How to handle Negative reviews

Nobody likes to receive bad reviews but you only need to look at review sites such as Tripadvisor and Yelp, to see that even the most iconic five star establishments are not immune to reviewer’s wrath.

That’s the problem with reviews; they’re completely subjective and are dependent upon so many factors outside our control, for example people’s previous experiences of a product or service with other brands, people’s expectations or even if they’re just having a bad day.  But there’s no such thing as a bad review, so see it as an opportunity to demonstrate your excellent levels of customer care, and also, where prudent, take actions to make positive changes within your company to benefit other customers going forwards.

Certainly there’s a multitude of things that can be done to limit the occurrence of negative comments and reviews, but when they do arise the way you deal with them will determine how successful the outcome is.

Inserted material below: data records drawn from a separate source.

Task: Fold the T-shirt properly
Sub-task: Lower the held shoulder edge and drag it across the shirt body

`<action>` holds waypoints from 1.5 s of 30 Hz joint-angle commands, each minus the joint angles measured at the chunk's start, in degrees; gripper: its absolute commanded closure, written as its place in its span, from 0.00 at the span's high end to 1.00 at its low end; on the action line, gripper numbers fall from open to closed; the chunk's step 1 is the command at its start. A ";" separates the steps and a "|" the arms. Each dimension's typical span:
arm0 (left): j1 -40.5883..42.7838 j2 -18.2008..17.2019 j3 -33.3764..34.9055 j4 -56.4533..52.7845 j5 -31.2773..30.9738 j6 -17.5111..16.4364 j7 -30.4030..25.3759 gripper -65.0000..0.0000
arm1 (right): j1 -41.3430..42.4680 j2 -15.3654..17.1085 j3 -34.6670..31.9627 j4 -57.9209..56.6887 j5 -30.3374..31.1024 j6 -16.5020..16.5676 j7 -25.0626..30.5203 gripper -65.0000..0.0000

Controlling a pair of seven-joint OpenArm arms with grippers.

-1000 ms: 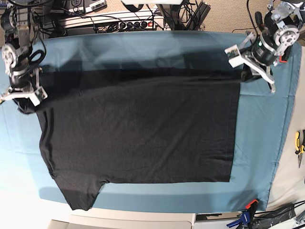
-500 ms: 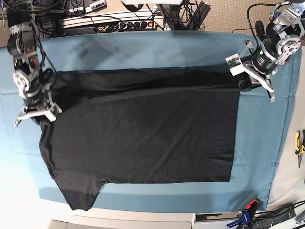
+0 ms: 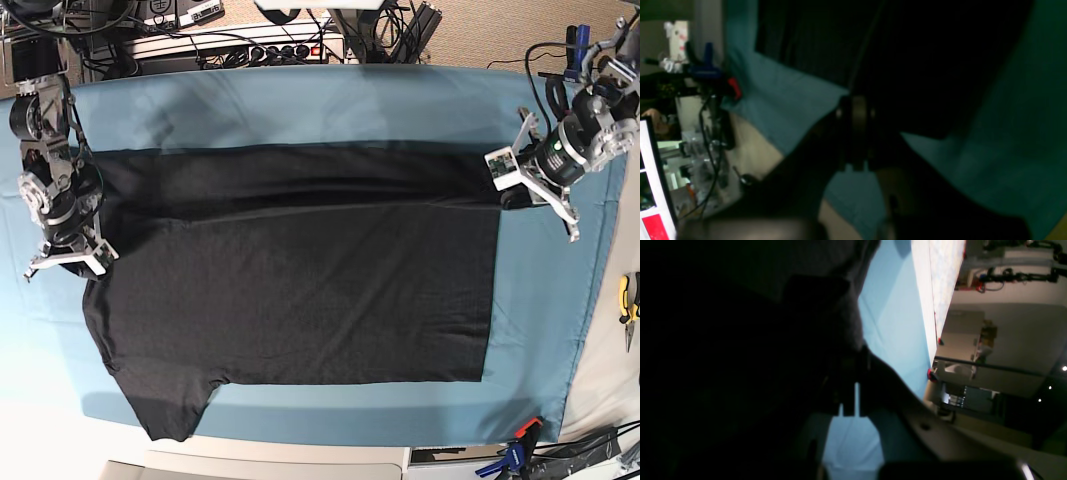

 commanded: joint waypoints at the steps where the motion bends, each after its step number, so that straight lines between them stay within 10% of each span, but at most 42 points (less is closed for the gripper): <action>1: -0.92 -1.01 -0.50 0.33 -0.48 0.33 -0.66 0.00 | 1.16 1.42 0.70 0.76 -0.17 -0.79 0.94 0.00; 38: -4.59 3.80 -0.37 -7.80 -2.67 -5.60 -5.16 0.00 | 14.25 -3.06 -9.42 -13.14 -2.40 -0.66 3.19 0.00; 45: -11.50 4.83 9.66 -9.75 -0.04 -5.95 -4.85 0.00 | 14.27 -3.04 -9.42 -14.19 -2.43 -0.63 3.21 0.00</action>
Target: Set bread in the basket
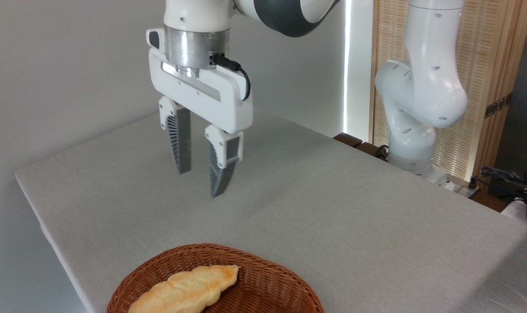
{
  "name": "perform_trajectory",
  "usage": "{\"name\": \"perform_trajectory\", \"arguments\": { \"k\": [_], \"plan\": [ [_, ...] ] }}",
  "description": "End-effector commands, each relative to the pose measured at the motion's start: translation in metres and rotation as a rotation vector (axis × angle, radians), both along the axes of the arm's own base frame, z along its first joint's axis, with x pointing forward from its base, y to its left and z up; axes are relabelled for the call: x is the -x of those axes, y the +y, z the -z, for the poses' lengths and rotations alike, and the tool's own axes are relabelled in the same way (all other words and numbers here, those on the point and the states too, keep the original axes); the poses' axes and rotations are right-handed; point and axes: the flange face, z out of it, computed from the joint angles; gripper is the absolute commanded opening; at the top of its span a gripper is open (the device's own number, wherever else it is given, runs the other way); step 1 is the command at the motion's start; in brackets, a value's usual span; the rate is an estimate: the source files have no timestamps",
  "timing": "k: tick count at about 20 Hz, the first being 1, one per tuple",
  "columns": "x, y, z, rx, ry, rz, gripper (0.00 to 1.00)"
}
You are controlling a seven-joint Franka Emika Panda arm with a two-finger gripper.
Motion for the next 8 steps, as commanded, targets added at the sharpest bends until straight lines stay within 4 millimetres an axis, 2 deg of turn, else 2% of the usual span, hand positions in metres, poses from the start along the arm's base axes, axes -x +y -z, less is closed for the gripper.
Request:
{"name": "perform_trajectory", "arguments": {
  "k": [1,3,8],
  "plan": [
    [0.004,-0.0017,0.0047,-0.055,0.065,-0.057,1.0],
    [0.005,-0.01,0.0079,-0.072,0.081,-0.068,1.0],
    [0.0049,-0.0095,0.009,-0.092,0.084,-0.072,1.0]
  ]
}}
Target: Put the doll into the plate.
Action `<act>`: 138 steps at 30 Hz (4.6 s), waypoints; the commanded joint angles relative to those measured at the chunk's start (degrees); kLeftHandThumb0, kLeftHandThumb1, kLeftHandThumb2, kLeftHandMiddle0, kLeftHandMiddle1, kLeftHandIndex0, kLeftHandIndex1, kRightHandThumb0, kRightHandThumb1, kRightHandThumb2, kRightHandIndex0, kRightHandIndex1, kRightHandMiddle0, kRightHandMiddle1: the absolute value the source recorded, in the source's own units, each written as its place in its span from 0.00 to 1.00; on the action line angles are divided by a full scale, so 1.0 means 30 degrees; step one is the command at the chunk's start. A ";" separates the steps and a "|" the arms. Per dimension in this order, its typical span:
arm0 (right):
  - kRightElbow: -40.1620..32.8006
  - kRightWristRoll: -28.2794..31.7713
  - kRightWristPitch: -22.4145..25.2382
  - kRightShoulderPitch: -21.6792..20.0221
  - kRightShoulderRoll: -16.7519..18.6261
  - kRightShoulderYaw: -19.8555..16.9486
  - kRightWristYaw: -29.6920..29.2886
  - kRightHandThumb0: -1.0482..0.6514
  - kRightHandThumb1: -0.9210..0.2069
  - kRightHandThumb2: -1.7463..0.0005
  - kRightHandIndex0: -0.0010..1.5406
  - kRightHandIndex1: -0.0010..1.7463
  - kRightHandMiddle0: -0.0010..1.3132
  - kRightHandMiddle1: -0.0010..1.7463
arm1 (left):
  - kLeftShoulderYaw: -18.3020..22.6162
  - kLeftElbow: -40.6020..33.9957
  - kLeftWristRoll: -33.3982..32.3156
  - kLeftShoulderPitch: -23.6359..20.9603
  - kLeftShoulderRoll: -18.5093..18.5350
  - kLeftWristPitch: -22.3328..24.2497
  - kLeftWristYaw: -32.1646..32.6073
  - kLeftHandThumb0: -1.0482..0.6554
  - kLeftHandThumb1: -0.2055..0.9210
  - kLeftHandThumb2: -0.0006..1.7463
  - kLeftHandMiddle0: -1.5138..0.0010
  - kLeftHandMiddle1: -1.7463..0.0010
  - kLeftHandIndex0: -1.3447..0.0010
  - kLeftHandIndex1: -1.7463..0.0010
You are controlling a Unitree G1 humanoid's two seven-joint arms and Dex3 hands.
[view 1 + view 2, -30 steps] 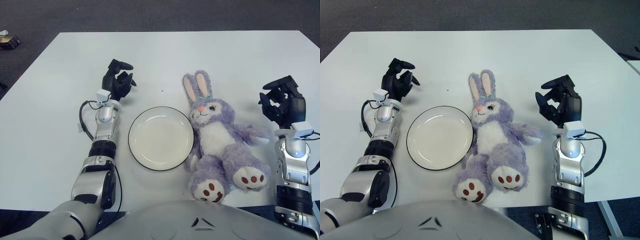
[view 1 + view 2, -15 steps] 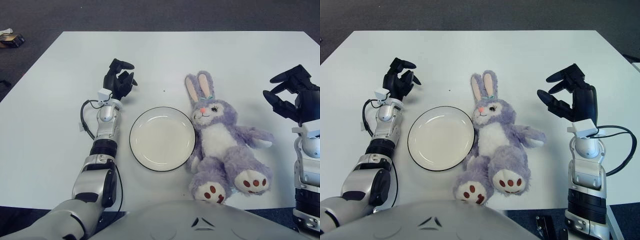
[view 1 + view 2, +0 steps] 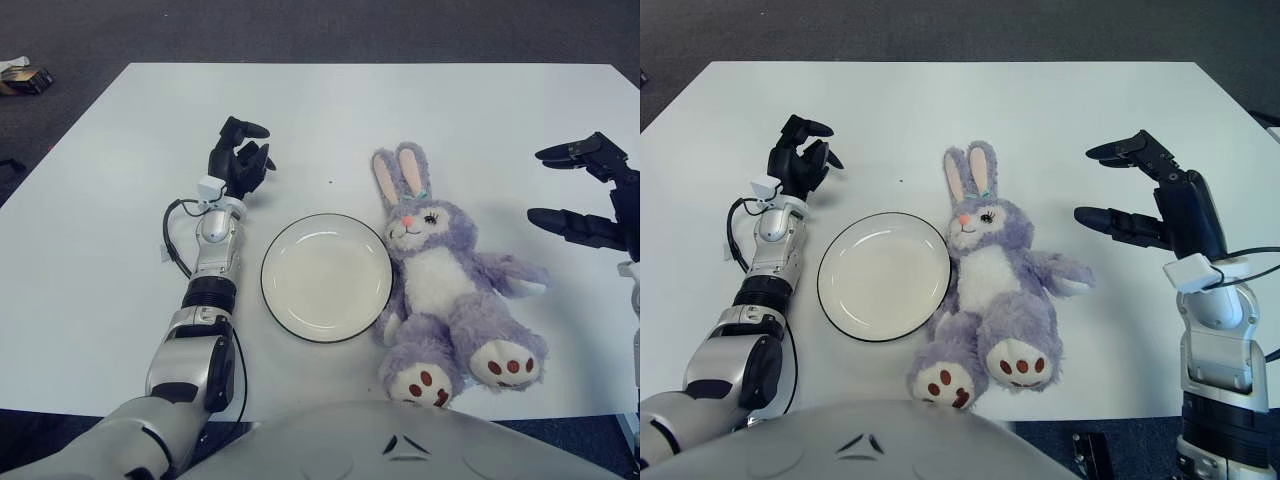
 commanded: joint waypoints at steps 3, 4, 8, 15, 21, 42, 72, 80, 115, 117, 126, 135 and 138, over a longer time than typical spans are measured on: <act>0.0247 0.0976 -0.1314 0.0565 -0.1081 -0.0981 0.1072 0.24 0.00 0.98 0.21 0.00 0.22 0.10 | -0.0094 0.0887 0.0197 0.1190 -0.0299 -0.0208 0.0179 0.40 1.00 0.16 0.47 0.00 0.66 0.15; 0.0178 0.1414 -0.1418 0.0838 -0.1365 -0.1242 0.1478 0.24 0.00 0.98 0.21 0.00 0.22 0.09 | -0.0098 0.0873 0.0200 0.1203 -0.0305 -0.0209 0.0185 0.40 1.00 0.16 0.47 0.00 0.66 0.15; -0.0424 0.3165 -0.1020 0.1846 -0.2063 -0.1809 0.2900 0.22 0.00 0.99 0.16 0.00 0.17 0.05 | -0.0115 0.0840 0.0220 0.1228 -0.0321 -0.0217 0.0212 0.40 1.00 0.16 0.47 0.00 0.65 0.16; -0.1558 0.5420 -0.0391 0.3432 -0.2153 -0.2386 0.4577 0.21 0.00 1.00 0.12 0.00 0.13 0.02 | -0.0159 0.0868 0.0253 0.1224 -0.0339 -0.0239 0.0292 0.40 1.00 0.16 0.46 0.00 0.65 0.16; -0.2084 0.6922 -0.1174 0.4085 -0.1770 -0.2720 0.5617 0.21 0.00 0.99 0.13 0.01 0.14 0.02 | -0.0204 0.0866 0.0300 0.1208 -0.0338 -0.0216 0.0372 0.40 1.00 0.15 0.46 0.00 0.65 0.16; -0.1390 0.5672 -0.4060 0.4319 -0.0733 -0.3276 0.5941 0.21 0.00 0.82 0.19 0.01 0.17 0.02 | -0.0348 0.1425 0.0658 0.0892 -0.0187 -0.0296 0.0709 0.40 1.00 0.15 0.46 0.00 0.64 0.16; -0.3351 0.2956 -0.6414 0.7589 0.0939 -0.4368 0.5493 0.20 0.00 0.73 0.19 0.00 0.24 0.03 | -0.0526 0.1777 0.1010 0.0592 -0.0137 -0.0286 0.1148 0.40 1.00 0.15 0.46 0.00 0.65 0.16; -0.5078 0.1869 -0.5116 0.8288 0.1056 -0.3192 0.5685 0.19 0.00 0.72 0.18 0.00 0.23 0.03 | -0.0520 0.1806 0.0994 0.0516 -0.0194 -0.0197 0.1165 0.40 1.00 0.15 0.47 0.00 0.65 0.16; -0.5889 0.5528 0.5135 0.3390 -0.3583 0.0712 0.9245 0.18 0.00 0.87 0.00 0.00 0.07 0.00 | -0.0055 -0.0080 -0.1381 0.1053 -0.1132 0.1698 -0.0767 0.41 1.00 0.17 0.45 0.00 0.67 0.14; -0.6117 0.5004 0.5125 0.3205 -0.3416 0.0659 0.8965 0.21 0.00 0.91 0.00 0.00 0.07 0.00 | -0.0044 -0.0171 -0.1399 0.1098 -0.1170 0.1739 -0.0776 0.41 1.00 0.17 0.45 0.00 0.67 0.14; -0.6257 0.3989 0.4739 0.2849 -0.2977 0.0643 0.8530 0.23 0.00 0.94 0.00 0.00 0.08 0.01 | 0.0013 -0.0324 -0.1382 0.1161 -0.1230 0.1863 -0.0807 0.41 1.00 0.17 0.44 0.00 0.67 0.14; -0.6423 0.1576 0.3673 0.2071 -0.2072 0.1080 0.7124 0.25 0.00 0.94 0.00 0.00 0.11 0.02 | 0.0153 -0.0351 -0.1460 0.1131 -0.1288 0.2026 -0.0875 0.41 1.00 0.17 0.44 0.00 0.67 0.14; -0.6420 0.1504 0.3666 0.2053 -0.2056 0.1118 0.7068 0.25 0.00 0.94 0.00 0.00 0.11 0.02 | 0.0164 -0.0357 -0.1453 0.1132 -0.1293 0.2032 -0.0881 0.41 1.00 0.17 0.44 0.00 0.67 0.14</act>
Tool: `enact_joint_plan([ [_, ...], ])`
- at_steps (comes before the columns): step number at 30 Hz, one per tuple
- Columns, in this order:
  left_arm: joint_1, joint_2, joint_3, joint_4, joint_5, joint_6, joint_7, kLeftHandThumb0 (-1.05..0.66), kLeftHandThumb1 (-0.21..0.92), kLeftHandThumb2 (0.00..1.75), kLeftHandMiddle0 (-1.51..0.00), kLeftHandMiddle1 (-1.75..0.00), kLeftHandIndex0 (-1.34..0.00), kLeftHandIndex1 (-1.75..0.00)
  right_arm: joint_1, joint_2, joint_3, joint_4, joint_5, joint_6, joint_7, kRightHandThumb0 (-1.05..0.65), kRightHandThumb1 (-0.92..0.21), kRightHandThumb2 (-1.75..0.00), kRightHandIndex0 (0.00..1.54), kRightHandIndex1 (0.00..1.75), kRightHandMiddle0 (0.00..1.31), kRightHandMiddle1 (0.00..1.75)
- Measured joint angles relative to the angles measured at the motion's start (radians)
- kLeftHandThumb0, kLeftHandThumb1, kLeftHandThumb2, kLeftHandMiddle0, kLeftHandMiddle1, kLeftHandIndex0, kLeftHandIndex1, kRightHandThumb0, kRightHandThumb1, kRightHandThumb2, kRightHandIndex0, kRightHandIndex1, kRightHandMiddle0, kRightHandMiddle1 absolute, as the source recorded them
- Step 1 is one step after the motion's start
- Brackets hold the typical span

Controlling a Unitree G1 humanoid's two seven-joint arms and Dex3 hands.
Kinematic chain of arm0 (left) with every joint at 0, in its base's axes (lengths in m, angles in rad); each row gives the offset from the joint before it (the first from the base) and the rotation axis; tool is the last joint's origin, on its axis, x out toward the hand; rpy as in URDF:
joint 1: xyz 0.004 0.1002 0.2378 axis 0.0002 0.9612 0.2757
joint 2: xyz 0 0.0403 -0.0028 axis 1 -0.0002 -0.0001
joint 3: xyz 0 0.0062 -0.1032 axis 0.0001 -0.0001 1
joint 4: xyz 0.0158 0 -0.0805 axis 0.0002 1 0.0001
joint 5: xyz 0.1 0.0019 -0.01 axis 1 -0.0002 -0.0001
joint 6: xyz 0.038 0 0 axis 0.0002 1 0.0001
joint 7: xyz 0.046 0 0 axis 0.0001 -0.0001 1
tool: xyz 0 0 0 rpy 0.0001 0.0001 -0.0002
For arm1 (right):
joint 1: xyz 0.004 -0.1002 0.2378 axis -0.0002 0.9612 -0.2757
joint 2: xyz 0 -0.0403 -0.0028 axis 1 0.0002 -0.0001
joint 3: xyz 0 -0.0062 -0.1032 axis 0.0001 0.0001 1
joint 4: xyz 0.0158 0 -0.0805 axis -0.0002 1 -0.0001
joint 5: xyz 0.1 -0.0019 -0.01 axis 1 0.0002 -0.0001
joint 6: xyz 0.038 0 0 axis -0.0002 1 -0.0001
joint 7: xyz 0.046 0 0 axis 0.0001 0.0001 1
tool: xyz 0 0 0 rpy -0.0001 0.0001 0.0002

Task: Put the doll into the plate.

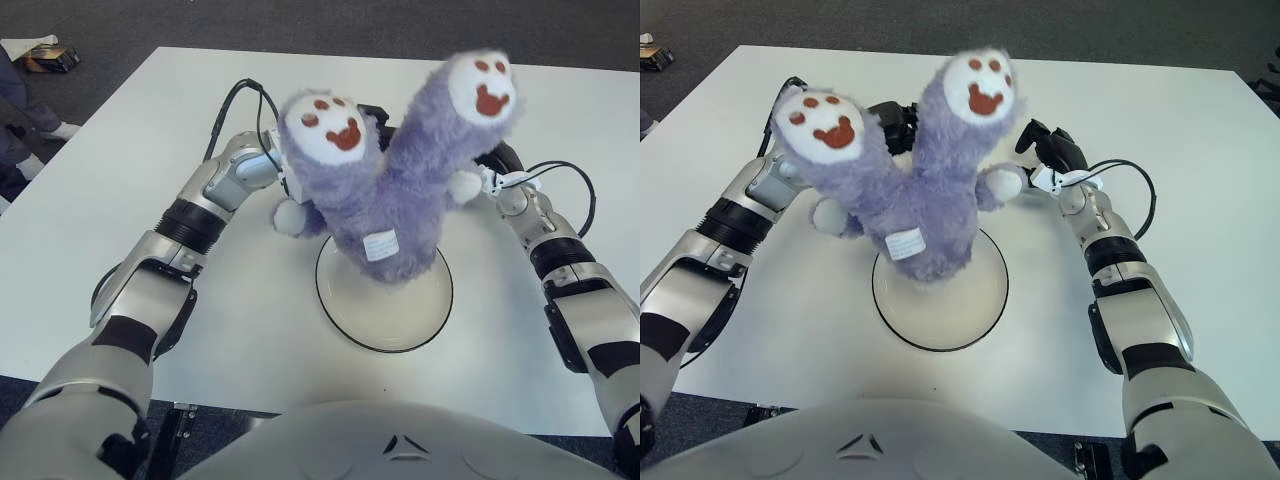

  1. Deal with it head on – the review isn’t going to go away and the longer it festers the more people will see it. So, no matter how menial you find the complaint, investigate its legitimacy then address it with a reply and nip it in the bud before it escalates. You don’t want unhappy customers taking their reviews to other audiences on other sites.
  2. Speed is paramount – the speed at which you reply is crucial as it is a direct reflection on how important your business views its customer service. With only an estimated 25% of consumers leaving reviews it’s likely they have strong feelings one way or the other to prompt their comment so the quicker you can put out a fire the better. Aim to respond within 24 hours. This will mean routine monitoring of review sites; however it is time well spent and is a good business decision.
  3. Remain professional – it’s all too easy to take negative comments and criticism to heart. Remain calm, keep all responses professional and don’t make excuses or deflect blame.  Try to be empathetic and take time to understand the reviewer’s point of view. Also it’s important to consider who the response will come from.  A response from a Director will hold more weight as you will be seen to be taking the comments seriously.
  4. Take the conversation off line – although you should make an online response for the world to see, it’s best to take things off line as quickly as possible to avoid an argument ensuing. Acknowledge their complaint then give them the details of how they can reach you so that you can try and rectify the problem directly with them. Once the problem has been rectified, provide an update online stating how the matter has been dealt with.  This will give confidence to potential customers.
  5. Don’t ‘copy and paste’ a response – how to really annoy a reviewer and a sure-fire way to lose their business for good.  I’m stunned at the number of companies that think this is acceptable.  It’s just plain lazy.  If someone has take the time to write a review the least you can do is take the time to provide a well thought, original response that deals with their individual issues and disputes.


At the end of the day, you’re never going to make everyone happy all of the time, however, your response in such a public forum will affect the purchasing decisions of many potential customers.  You should encourage your customers to leave reviews and if you’re doing things right the good ones will far outweigh the bad.